> **What is required**: Go through the listing beneath this task and return every line that carries the string "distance".

> **Data under study**:
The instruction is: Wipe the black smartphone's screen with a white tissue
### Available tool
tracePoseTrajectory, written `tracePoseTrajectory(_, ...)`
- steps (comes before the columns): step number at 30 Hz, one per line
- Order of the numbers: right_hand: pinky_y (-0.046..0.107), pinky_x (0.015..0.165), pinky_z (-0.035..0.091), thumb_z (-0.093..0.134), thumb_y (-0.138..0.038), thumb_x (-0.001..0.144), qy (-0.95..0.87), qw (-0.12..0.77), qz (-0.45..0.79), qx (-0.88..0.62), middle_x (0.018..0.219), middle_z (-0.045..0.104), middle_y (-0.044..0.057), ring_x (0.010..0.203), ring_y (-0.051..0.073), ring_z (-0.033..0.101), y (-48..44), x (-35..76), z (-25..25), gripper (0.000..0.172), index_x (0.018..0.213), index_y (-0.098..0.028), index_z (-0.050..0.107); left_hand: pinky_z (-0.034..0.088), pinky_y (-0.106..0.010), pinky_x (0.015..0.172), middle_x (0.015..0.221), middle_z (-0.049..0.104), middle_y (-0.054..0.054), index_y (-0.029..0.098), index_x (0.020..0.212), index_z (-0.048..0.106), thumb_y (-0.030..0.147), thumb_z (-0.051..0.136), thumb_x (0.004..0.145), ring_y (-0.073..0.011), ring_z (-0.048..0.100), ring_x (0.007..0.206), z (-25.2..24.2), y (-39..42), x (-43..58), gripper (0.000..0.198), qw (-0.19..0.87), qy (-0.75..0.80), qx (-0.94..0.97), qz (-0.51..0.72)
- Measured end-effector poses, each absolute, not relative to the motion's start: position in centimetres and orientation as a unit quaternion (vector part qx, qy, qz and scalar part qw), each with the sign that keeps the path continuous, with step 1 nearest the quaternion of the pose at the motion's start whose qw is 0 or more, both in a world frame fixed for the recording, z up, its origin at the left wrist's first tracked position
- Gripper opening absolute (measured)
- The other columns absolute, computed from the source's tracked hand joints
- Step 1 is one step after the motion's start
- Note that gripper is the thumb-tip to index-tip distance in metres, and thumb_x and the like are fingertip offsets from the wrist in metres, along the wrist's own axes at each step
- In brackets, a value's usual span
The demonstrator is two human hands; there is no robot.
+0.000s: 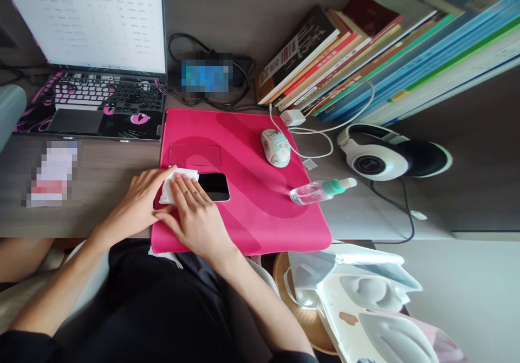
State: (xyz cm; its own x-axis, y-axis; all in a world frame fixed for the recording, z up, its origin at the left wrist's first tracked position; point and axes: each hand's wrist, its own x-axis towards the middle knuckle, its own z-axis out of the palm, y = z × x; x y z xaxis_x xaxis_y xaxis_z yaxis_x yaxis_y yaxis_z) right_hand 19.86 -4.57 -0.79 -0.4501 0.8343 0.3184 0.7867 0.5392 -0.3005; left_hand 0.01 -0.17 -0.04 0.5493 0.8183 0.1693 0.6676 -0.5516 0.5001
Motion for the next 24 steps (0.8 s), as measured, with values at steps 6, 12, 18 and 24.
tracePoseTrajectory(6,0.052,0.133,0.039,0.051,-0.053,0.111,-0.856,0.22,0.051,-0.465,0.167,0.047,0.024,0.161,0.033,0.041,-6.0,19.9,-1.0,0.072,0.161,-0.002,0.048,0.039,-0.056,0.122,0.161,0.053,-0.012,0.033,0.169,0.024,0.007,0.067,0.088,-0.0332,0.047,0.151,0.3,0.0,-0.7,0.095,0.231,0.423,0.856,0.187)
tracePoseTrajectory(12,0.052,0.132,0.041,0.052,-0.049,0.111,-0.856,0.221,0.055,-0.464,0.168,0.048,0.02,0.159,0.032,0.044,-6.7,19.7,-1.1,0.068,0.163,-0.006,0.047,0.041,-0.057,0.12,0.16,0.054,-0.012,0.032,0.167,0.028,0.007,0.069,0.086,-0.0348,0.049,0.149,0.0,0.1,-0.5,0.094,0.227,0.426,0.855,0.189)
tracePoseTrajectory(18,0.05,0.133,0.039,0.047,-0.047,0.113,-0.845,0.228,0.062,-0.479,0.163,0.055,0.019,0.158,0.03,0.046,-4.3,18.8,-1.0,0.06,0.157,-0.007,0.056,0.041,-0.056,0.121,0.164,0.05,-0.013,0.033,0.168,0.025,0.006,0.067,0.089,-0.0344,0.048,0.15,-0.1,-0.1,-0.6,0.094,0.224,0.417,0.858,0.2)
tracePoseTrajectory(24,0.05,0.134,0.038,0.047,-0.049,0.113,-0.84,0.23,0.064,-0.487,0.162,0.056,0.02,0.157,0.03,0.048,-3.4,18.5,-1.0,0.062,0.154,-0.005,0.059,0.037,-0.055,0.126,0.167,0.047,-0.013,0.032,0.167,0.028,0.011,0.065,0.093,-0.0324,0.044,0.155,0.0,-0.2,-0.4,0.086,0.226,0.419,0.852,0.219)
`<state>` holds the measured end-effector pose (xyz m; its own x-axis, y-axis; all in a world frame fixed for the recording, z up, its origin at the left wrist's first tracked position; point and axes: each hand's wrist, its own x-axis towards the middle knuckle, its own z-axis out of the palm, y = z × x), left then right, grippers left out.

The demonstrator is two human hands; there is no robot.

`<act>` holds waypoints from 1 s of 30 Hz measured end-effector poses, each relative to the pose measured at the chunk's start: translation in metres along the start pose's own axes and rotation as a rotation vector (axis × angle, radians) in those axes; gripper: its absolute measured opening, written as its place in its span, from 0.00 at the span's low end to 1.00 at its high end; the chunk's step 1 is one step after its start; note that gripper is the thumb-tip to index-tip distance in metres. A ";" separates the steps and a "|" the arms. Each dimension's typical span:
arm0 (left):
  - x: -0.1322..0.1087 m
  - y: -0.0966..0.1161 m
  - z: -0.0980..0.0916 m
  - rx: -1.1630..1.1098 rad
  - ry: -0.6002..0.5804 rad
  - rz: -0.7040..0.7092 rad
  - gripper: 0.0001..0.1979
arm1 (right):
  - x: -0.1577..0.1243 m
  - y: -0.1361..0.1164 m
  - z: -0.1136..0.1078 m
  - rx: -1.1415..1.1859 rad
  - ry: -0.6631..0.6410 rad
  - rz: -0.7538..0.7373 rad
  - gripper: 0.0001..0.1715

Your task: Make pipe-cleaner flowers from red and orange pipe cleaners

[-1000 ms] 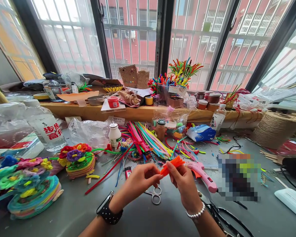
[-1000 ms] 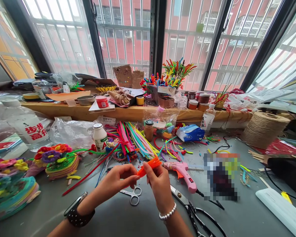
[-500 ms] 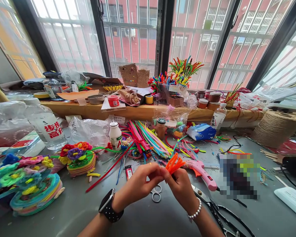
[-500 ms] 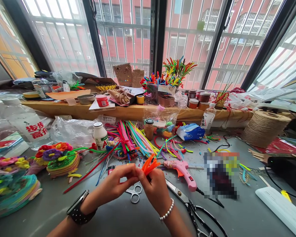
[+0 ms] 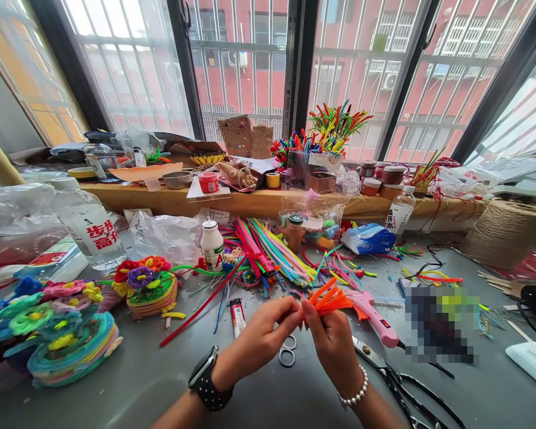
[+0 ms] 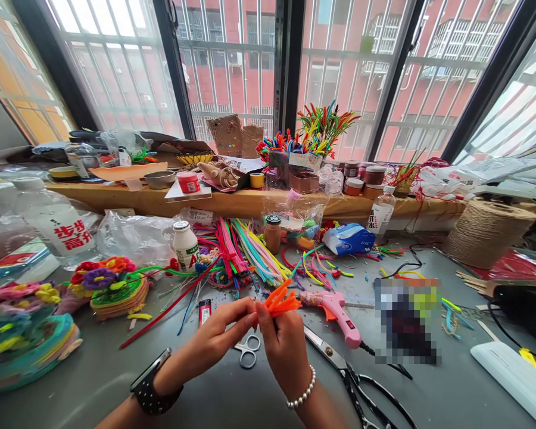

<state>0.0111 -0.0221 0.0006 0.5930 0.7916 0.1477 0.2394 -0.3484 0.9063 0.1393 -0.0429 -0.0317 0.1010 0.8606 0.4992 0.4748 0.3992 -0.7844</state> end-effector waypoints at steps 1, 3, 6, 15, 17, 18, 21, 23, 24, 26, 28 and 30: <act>0.000 0.000 0.001 0.025 0.014 0.007 0.14 | 0.000 0.000 0.001 -0.009 0.016 -0.001 0.22; 0.000 0.000 0.004 0.029 0.030 -0.002 0.14 | -0.001 0.000 0.001 -0.025 0.042 -0.011 0.21; 0.001 -0.003 0.007 -0.073 0.016 -0.055 0.14 | -0.003 0.001 0.002 -0.040 0.053 -0.035 0.21; 0.005 -0.014 0.011 -0.536 -0.057 -0.261 0.13 | -0.002 0.004 0.004 -0.144 0.067 -0.123 0.21; 0.005 -0.014 0.011 -0.652 -0.081 -0.289 0.12 | -0.003 0.006 0.005 -0.179 0.076 -0.147 0.21; 0.005 -0.014 0.011 -0.705 -0.088 -0.300 0.12 | -0.004 0.006 0.005 -0.187 0.084 -0.162 0.21; 0.003 -0.013 0.011 -0.834 -0.123 -0.325 0.12 | -0.005 0.007 0.005 -0.185 0.116 -0.211 0.21; 0.002 -0.012 0.011 -0.888 -0.135 -0.339 0.11 | -0.004 0.007 0.005 -0.192 0.136 -0.240 0.21; 0.001 -0.011 0.012 -0.906 -0.136 -0.345 0.11 | -0.004 0.007 0.005 -0.204 0.143 -0.255 0.21; 0.001 -0.010 0.012 -0.928 -0.130 -0.367 0.11 | -0.003 0.007 0.004 -0.239 0.150 -0.286 0.21; 0.001 -0.010 0.011 -0.942 -0.136 -0.394 0.10 | -0.003 0.008 0.004 -0.270 0.143 -0.309 0.21; 0.001 -0.010 0.010 -0.971 -0.162 -0.424 0.10 | -0.003 0.008 0.004 -0.284 0.133 -0.313 0.21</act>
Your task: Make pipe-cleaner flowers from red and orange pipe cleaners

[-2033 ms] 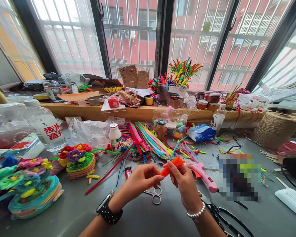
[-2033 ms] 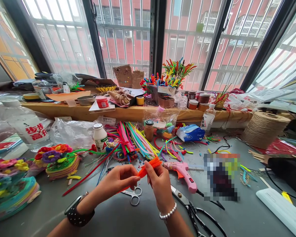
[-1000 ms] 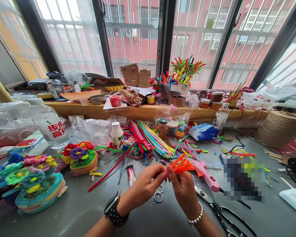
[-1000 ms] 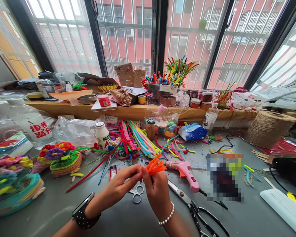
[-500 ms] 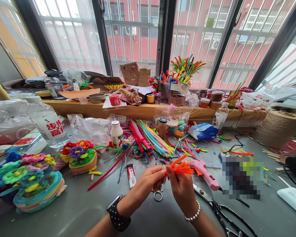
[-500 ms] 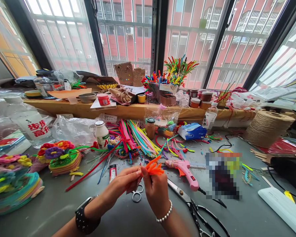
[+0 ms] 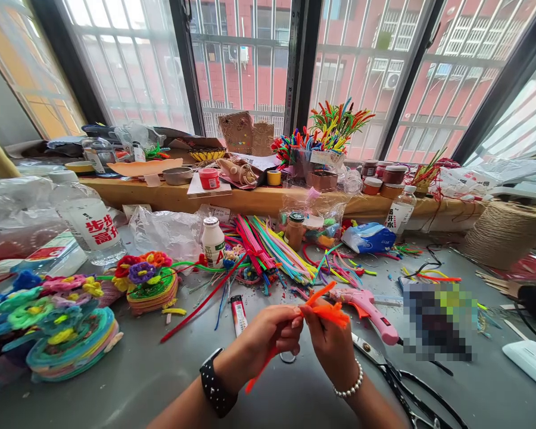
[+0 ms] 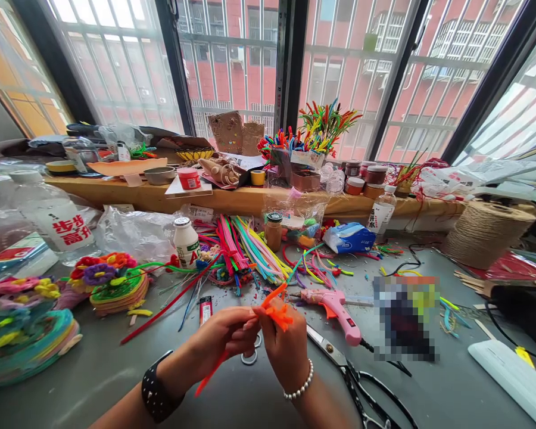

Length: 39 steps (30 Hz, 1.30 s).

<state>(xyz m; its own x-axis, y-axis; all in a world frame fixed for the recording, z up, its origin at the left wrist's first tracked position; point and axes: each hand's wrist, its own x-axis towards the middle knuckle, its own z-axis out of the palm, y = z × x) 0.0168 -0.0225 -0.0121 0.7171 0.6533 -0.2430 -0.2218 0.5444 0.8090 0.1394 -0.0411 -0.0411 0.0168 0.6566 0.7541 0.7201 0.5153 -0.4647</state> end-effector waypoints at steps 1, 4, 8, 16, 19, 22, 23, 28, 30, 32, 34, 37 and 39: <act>0.000 0.001 -0.001 -0.017 -0.015 -0.023 0.11 | -0.001 0.000 0.000 0.001 -0.006 0.002 0.21; 0.001 0.002 -0.003 -0.068 -0.070 -0.089 0.11 | -0.003 0.000 0.000 0.014 -0.025 0.013 0.22; 0.001 0.003 -0.006 -0.123 -0.117 -0.125 0.12 | -0.005 0.001 0.000 0.035 -0.045 0.019 0.21; -0.001 0.005 -0.006 0.011 -0.134 -0.073 0.12 | -0.004 -0.001 -0.001 0.103 -0.055 0.078 0.20; -0.003 0.008 -0.008 0.150 -0.107 -0.016 0.13 | 0.000 -0.003 -0.001 0.228 -0.101 0.242 0.21; -0.002 0.010 -0.012 0.201 -0.107 -0.006 0.15 | 0.003 -0.004 -0.002 0.428 -0.141 0.438 0.19; -0.002 0.010 -0.014 0.204 -0.098 0.003 0.15 | 0.004 -0.004 -0.002 0.516 -0.154 0.494 0.17; -0.001 0.013 -0.017 0.347 0.068 0.079 0.16 | 0.009 -0.002 -0.002 0.933 -0.126 0.773 0.12; -0.005 0.020 -0.017 0.518 0.090 0.032 0.16 | 0.011 0.000 -0.004 1.019 -0.076 0.866 0.12; -0.010 0.030 -0.021 0.688 0.078 0.006 0.15 | 0.013 0.001 -0.006 1.064 -0.036 0.919 0.13; -0.016 0.040 -0.029 0.812 0.090 0.031 0.16 | 0.014 0.003 -0.007 1.062 0.000 0.939 0.15; -0.024 0.053 -0.045 0.962 0.203 0.071 0.16 | 0.014 0.005 -0.009 0.997 0.051 0.938 0.17; -0.028 0.060 -0.054 1.032 0.355 0.157 0.15 | 0.014 0.006 -0.010 0.948 0.063 0.931 0.17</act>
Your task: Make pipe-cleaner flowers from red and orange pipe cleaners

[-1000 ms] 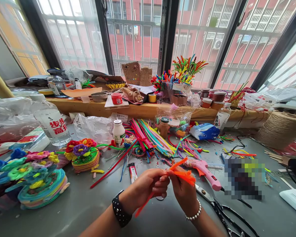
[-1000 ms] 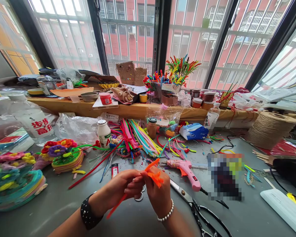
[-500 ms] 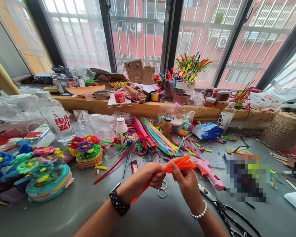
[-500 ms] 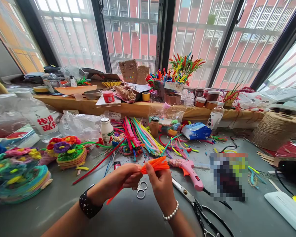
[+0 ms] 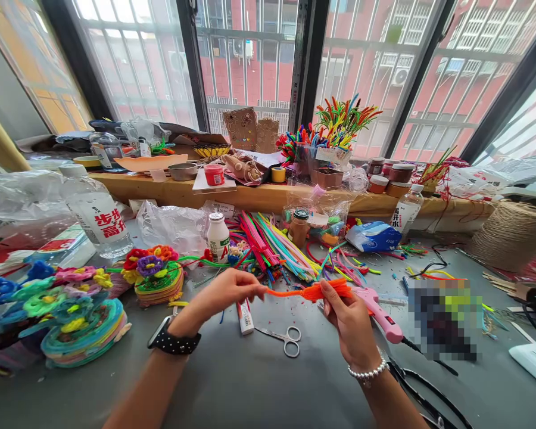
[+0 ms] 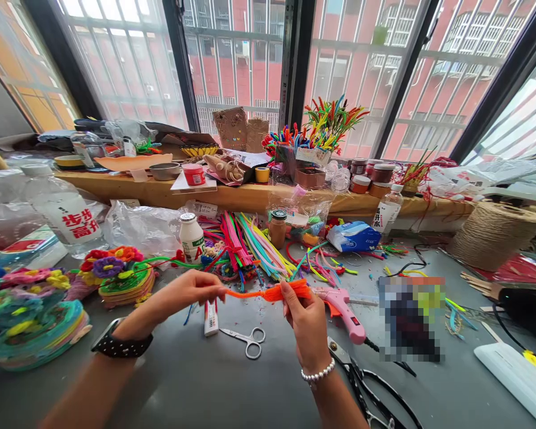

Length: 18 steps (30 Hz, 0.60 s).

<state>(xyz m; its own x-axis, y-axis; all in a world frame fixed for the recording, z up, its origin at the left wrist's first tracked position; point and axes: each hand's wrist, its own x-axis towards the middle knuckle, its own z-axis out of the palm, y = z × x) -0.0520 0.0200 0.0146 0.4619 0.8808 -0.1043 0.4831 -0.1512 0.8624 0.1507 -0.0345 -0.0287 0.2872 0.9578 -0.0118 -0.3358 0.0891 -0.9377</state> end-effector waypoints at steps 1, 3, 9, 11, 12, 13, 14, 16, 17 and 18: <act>0.000 -0.001 -0.003 0.019 0.134 0.011 0.14 | 0.000 0.000 0.000 -0.020 0.002 -0.002 0.17; 0.000 -0.002 -0.004 0.010 0.398 0.080 0.11 | -0.001 0.001 0.000 -0.067 -0.023 -0.002 0.17; 0.000 0.012 0.031 0.121 0.578 0.319 0.14 | -0.006 0.005 0.006 -0.209 -0.209 -0.011 0.15; -0.001 0.015 0.039 0.112 0.629 0.387 0.20 | -0.007 0.005 0.008 -0.211 -0.223 -0.022 0.15; -0.001 0.016 0.041 0.077 0.654 0.386 0.22 | -0.006 0.005 0.008 -0.194 -0.214 -0.023 0.15; 0.000 0.016 0.041 0.020 0.681 0.369 0.24 | -0.006 0.005 0.008 -0.161 -0.197 -0.018 0.15; 0.001 0.014 0.039 -0.049 0.712 0.340 0.25 | -0.005 0.004 0.007 -0.113 -0.177 -0.007 0.15; 0.004 0.011 0.034 -0.223 0.786 0.293 0.27 | -0.003 0.002 0.005 0.015 -0.137 0.033 0.14; 0.006 0.009 0.031 -0.305 0.822 0.283 0.27 | -0.001 0.001 0.004 0.086 -0.120 0.065 0.13; 0.007 0.007 0.029 -0.408 0.841 0.287 0.28 | 0.001 -0.001 0.002 0.156 -0.105 0.098 0.12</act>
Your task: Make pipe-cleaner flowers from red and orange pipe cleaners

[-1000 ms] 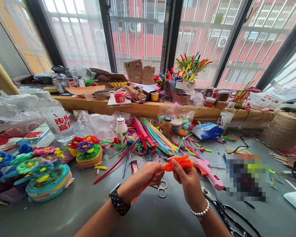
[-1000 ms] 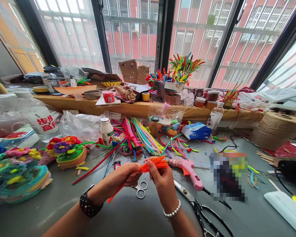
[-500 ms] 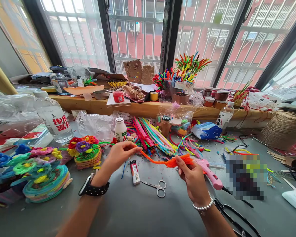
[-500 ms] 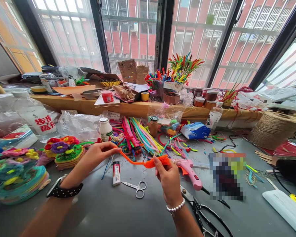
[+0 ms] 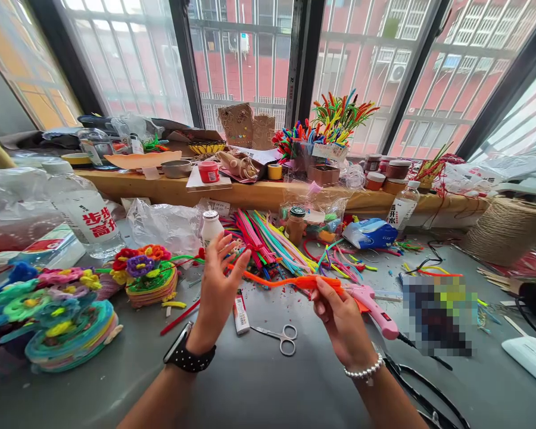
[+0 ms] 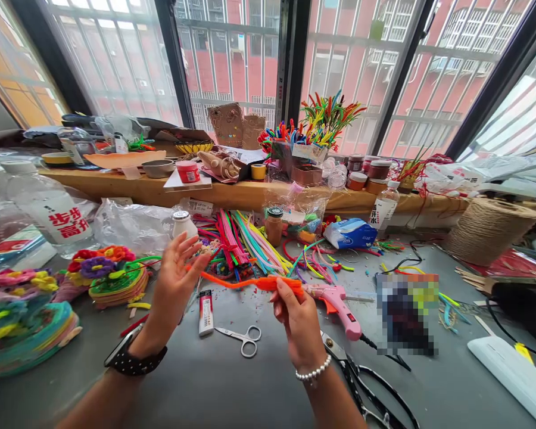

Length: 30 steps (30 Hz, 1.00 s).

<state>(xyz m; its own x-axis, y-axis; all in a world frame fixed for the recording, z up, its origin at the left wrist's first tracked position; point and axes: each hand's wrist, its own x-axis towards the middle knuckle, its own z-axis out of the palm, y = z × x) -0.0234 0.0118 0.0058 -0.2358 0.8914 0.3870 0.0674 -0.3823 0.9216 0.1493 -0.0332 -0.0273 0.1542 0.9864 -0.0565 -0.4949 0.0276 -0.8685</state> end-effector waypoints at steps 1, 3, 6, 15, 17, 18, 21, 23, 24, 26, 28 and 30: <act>0.001 0.000 0.000 -0.102 0.016 -0.044 0.28 | 0.001 -0.002 -0.001 0.070 0.013 0.027 0.11; 0.000 0.001 0.002 -0.268 -0.062 -0.151 0.26 | 0.004 -0.003 -0.004 0.197 0.033 0.074 0.08; -0.009 0.005 0.010 -0.300 -0.388 -0.330 0.21 | 0.005 -0.001 -0.003 0.312 0.015 0.133 0.04; -0.018 0.010 0.014 -0.322 -0.662 -0.493 0.15 | -0.013 0.009 0.017 0.193 -0.238 0.280 0.11; -0.014 0.010 0.011 -0.328 -0.598 -0.494 0.15 | -0.013 0.006 0.016 0.157 -0.236 0.279 0.12; -0.013 0.010 0.010 -0.325 -0.573 -0.492 0.15 | -0.013 0.004 0.015 0.141 -0.232 0.268 0.12; -0.011 0.010 0.009 -0.297 -0.529 -0.472 0.15 | -0.010 0.002 0.011 0.083 -0.228 0.236 0.15; -0.012 0.011 0.010 -0.276 -0.527 -0.461 0.15 | -0.010 0.003 0.011 0.017 -0.251 0.224 0.16; -0.012 0.011 0.010 -0.265 -0.530 -0.461 0.15 | -0.010 0.003 0.011 -0.025 -0.268 0.214 0.16; -0.014 0.011 0.012 -0.246 -0.538 -0.469 0.15 | -0.011 0.005 0.012 -0.103 -0.296 0.189 0.15; -0.015 0.011 0.013 -0.242 -0.542 -0.476 0.15 | -0.013 0.007 0.012 -0.150 -0.306 0.178 0.15; -0.016 0.010 0.014 -0.246 -0.546 -0.479 0.15 | -0.013 0.007 0.013 -0.164 -0.309 0.182 0.15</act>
<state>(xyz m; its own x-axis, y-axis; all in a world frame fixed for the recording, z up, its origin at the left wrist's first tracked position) -0.0057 -0.0027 0.0092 0.3322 0.9426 -0.0342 -0.1544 0.0901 0.9839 0.1331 -0.0439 -0.0262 -0.2009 0.9757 -0.0875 -0.3436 -0.1538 -0.9264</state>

> **Answer area**:
- Note that gripper is the thumb-tip to index-tip distance in metres, and thumb_x and the like are fingertip offsets from the wrist in metres, along the wrist's own axes at each step
`<act>` holds waypoints from 1 s of 30 Hz measured end-effector poses, each relative to the pose measured at the chunk's start: translation in metres along the start pose's own axes and rotation as a rotation vector (axis × angle, radians) in those axes; gripper: its absolute measured opening, written as its place in its span, from 0.00 at the span's low end to 1.00 at its high end; the chunk's step 1 is one step after its start; note that gripper is the thumb-tip to index-tip distance in metres. A ";" separates the steps and a "|" the arms. Each dimension's typical span:

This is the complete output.